___ RECORDS SHOWN ___

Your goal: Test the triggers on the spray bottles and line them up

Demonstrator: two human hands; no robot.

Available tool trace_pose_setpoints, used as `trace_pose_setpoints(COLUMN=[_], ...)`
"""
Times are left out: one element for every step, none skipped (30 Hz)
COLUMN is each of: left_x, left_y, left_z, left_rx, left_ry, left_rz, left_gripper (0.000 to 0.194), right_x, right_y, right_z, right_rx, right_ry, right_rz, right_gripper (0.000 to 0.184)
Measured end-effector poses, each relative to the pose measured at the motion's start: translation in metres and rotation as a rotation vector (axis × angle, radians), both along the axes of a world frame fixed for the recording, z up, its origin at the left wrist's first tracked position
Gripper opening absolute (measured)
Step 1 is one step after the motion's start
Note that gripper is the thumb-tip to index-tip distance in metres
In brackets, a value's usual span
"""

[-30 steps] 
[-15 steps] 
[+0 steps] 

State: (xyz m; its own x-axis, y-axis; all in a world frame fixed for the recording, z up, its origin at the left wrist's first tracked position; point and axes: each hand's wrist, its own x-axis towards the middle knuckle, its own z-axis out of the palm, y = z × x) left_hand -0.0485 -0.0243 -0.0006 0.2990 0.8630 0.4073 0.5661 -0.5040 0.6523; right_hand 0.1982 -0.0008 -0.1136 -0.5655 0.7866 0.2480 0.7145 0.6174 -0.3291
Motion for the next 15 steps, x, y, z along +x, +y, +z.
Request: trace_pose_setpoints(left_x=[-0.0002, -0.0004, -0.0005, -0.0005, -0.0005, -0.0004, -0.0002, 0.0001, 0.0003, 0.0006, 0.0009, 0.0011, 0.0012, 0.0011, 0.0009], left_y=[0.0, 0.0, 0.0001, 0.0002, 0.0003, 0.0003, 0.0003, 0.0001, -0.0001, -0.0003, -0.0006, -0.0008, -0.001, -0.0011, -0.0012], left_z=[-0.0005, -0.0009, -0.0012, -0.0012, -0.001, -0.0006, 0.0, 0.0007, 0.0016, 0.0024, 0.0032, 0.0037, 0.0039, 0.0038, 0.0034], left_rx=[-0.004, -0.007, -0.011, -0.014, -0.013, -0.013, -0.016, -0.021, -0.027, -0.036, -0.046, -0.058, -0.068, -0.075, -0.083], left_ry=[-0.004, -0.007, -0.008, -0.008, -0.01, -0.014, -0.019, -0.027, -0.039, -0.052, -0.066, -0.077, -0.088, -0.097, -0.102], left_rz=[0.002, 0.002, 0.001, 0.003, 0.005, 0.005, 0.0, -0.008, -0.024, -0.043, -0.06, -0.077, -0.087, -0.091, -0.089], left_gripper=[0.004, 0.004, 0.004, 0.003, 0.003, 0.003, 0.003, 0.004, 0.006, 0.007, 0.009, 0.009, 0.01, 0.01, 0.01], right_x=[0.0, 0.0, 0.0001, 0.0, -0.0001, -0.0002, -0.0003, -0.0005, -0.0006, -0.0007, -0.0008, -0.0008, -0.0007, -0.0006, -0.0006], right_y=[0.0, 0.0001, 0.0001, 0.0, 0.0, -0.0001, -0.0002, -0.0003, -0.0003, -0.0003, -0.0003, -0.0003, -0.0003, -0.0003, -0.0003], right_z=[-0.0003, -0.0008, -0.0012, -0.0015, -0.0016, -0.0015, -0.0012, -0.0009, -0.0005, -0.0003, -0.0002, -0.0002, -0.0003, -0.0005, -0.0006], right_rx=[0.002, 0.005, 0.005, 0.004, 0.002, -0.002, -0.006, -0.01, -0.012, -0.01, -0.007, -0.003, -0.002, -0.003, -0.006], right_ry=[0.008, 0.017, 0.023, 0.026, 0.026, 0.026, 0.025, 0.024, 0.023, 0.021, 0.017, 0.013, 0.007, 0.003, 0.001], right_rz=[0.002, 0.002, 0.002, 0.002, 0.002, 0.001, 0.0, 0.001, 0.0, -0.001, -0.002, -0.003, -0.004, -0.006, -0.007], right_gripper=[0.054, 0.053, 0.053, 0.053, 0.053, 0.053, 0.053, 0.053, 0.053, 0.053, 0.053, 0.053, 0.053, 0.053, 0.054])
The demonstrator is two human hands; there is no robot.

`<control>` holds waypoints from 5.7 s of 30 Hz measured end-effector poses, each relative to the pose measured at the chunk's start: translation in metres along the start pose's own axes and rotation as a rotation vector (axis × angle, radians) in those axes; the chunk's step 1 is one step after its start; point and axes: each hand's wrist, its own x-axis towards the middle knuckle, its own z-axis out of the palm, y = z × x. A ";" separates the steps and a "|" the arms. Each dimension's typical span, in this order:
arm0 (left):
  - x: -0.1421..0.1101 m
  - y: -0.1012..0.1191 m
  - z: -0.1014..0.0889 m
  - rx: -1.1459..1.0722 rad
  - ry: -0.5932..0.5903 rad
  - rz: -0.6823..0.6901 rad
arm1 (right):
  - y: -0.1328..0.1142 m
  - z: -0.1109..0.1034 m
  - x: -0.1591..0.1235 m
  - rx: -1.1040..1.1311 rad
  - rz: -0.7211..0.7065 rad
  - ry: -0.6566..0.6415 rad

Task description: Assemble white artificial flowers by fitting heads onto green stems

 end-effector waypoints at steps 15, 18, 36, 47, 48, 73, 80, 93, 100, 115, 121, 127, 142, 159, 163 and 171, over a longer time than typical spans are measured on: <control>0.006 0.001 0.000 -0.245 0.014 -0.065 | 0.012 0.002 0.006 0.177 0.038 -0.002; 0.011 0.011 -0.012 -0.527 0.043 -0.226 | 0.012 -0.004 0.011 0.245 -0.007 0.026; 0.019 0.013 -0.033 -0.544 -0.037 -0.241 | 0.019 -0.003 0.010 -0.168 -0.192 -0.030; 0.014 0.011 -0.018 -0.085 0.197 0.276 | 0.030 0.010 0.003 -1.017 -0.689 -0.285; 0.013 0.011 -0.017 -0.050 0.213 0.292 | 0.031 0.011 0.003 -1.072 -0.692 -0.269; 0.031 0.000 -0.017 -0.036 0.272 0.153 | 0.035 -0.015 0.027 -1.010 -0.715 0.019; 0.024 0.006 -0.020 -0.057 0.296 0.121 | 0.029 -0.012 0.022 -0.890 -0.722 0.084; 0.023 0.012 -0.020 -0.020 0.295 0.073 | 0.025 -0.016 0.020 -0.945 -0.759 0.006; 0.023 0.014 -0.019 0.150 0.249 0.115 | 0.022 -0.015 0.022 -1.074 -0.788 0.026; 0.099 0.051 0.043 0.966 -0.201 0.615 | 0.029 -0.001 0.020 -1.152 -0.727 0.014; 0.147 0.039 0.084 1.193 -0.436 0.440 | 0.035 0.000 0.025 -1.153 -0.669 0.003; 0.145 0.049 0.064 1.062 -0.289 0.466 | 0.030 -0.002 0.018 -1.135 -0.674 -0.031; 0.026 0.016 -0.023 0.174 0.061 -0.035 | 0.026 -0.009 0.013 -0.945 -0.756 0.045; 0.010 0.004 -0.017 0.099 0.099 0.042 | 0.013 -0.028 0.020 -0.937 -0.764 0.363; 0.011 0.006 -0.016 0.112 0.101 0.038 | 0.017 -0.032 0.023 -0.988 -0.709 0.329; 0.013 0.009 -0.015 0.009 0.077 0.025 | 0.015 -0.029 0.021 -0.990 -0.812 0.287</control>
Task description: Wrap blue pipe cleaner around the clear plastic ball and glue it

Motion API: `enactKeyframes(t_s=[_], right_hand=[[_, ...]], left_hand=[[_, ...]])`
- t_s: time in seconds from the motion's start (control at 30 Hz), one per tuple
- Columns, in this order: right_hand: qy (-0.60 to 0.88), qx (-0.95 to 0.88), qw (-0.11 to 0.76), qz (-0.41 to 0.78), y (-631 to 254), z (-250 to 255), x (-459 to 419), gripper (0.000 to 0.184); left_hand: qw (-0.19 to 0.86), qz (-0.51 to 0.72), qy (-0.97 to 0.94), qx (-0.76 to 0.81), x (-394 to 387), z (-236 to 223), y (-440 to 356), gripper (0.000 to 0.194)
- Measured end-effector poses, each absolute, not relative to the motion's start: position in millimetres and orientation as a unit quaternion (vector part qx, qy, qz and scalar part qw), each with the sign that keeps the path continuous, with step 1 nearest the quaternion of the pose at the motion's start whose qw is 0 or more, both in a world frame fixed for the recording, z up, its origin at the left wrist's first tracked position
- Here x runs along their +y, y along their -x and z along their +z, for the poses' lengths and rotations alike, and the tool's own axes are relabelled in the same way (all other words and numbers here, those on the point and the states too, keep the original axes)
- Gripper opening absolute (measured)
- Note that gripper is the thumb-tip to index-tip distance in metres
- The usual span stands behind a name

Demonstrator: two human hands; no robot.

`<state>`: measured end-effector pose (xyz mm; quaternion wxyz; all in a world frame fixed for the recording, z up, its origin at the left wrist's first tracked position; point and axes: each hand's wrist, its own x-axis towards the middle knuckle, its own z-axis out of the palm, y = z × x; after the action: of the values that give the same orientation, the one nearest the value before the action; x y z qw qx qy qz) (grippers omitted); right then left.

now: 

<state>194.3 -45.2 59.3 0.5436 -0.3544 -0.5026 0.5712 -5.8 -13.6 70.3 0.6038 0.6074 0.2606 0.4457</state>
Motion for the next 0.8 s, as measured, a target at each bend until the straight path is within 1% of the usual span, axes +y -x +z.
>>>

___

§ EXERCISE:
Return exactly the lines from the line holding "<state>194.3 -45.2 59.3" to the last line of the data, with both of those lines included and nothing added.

§ EXERCISE RESPONSE:
<state>194.3 -45.2 59.3 0.5436 -0.3544 -0.5026 0.5712 -5.8 -13.6 70.3 0.6038 0.6074 0.2606 0.4457</state>
Motion for the next 0.8 s, as measured, a target at each bend until the straight path is within 1% of the usual span, axes +y -x +z.
>>>

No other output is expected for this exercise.